他的下巴輕輕抵在她的發頂,一隻手環著她的背,另一隻手則緩慢而堅定地、一下下地輕拍著她的後背。
“我沒有討厭你。”玄冥的聲音低沉卻異常清晰,穿透了她狂亂的意識,“冷靜下來,娜娜。”
他沒有說更多安慰的話,只是重複著這個簡單卻有力的擁抱和輕拍。
胡列娜掙扎的力道漸漸小了。
那幾乎要將她焚燬的瘋狂慾望,在這個突如其來的、堅實的擁抱中,彷彿找到了一個宣洩的出口,又像是狂躁的野獸被逐漸撫平了毛髮。
她緊繃的身體慢慢放鬆下來,將臉深深埋進他的頸窩,貪婪地呼吸著他身上那股獨特的、清冽中帶著一絲血腥的氣息。
淚水再次湧出,但不再是絕望的瘋狂,而是帶著巨大委屈和後怕的嗚咽。
“我……我好難受……玄冥……”胡列娜抽噎著,聲音破碎,“這裡……這裡好像要把我吃掉了……我控制不住自己……”
“我知道。”玄冥的聲音依舊平穩,輕拍著她後背的動作未曾停下,“我在。”
胡列娜不再說話,只是更緊地回抱住他,彷彿要將自己徹底融入他的身體裡。
滾燙的淚水浸溼了他肩頭的衣料,灼熱的呼吸噴灑在他的面板上,帶著細微的顫抖。
玄冥任由她抱著,沒有推開,也沒有進一步的動作,只是維持著這個擁抱。
時間彷彿在這一刻變得緩慢。
屋內,那令人窒息的血腥味似乎都淡了一些,只剩下胡列娜逐漸平復下來的、細微的抽泣聲,以及玄冥沉穩的心跳聲。
不知過了多久,胡列娜的呼吸終於變得均勻綿長,緊繃的身體徹底軟了下來,彷彿耗盡了所有力氣,在他懷中沉沉睡去,只是眉頭依舊微微蹙著,彷彿在夢中依舊不得安寧。

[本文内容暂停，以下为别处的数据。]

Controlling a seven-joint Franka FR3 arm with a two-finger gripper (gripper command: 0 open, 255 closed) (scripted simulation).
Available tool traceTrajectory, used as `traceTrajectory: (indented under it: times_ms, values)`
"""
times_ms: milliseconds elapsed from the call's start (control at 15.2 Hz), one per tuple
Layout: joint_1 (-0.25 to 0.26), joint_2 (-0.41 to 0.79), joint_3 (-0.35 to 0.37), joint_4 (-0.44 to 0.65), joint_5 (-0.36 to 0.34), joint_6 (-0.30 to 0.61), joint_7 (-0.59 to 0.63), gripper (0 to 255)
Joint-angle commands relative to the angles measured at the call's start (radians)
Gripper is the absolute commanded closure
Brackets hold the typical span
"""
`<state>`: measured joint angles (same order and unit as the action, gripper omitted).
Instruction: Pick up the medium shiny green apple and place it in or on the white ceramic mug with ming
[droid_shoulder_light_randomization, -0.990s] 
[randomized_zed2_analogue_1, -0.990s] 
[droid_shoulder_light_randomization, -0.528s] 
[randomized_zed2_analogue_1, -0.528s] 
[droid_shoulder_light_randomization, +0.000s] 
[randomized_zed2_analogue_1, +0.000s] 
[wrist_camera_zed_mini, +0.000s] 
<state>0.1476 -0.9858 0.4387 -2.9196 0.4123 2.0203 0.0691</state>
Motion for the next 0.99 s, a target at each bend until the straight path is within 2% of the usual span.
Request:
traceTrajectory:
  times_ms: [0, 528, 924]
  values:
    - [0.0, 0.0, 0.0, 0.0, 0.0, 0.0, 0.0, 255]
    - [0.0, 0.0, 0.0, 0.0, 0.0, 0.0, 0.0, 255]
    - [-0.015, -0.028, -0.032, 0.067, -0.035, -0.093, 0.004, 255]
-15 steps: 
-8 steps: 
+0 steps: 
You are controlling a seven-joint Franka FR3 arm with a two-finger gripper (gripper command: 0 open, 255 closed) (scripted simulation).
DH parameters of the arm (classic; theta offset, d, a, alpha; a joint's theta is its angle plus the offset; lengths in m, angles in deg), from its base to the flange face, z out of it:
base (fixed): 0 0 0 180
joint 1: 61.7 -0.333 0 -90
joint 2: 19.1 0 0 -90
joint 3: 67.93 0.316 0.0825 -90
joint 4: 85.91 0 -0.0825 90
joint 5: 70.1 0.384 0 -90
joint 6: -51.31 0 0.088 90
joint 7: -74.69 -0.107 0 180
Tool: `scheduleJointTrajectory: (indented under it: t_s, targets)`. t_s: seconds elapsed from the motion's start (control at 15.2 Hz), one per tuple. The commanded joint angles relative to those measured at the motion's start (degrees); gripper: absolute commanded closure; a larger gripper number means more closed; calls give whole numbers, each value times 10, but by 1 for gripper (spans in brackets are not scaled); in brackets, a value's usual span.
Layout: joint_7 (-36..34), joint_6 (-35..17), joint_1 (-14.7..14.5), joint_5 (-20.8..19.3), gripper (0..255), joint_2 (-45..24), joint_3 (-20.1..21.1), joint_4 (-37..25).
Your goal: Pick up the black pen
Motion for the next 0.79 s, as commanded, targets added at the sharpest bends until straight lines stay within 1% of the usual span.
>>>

玄冥小心翼翼地將她抱起到石床上,為她蓋上一件乾淨的衣物。
他站在床邊,看著睡夢中依舊下意識蜷縮起來、尋求保護的胡列娜,冰藍色的眼眸中情緒複雜。
冰龍王的聲音在他腦海中響起,帶著一絲調侃,卻也有一分認真:“看,這不是有效果了嗎?有時候,一個擁抱比甚麼領域壓制都管用。這丫頭……比你想象的更需要你。”
玄冥沉默良久,最終輕輕嘆了口氣。
他知道胡列娜對他的依賴心在殺戮之都的特殊環境中被放大了,對他的慾望也被放大了。
但胡列娜的自制力不可能這麼差,她的殺戮慾望都還沒失控,怎麼會對他的慾望就失控了?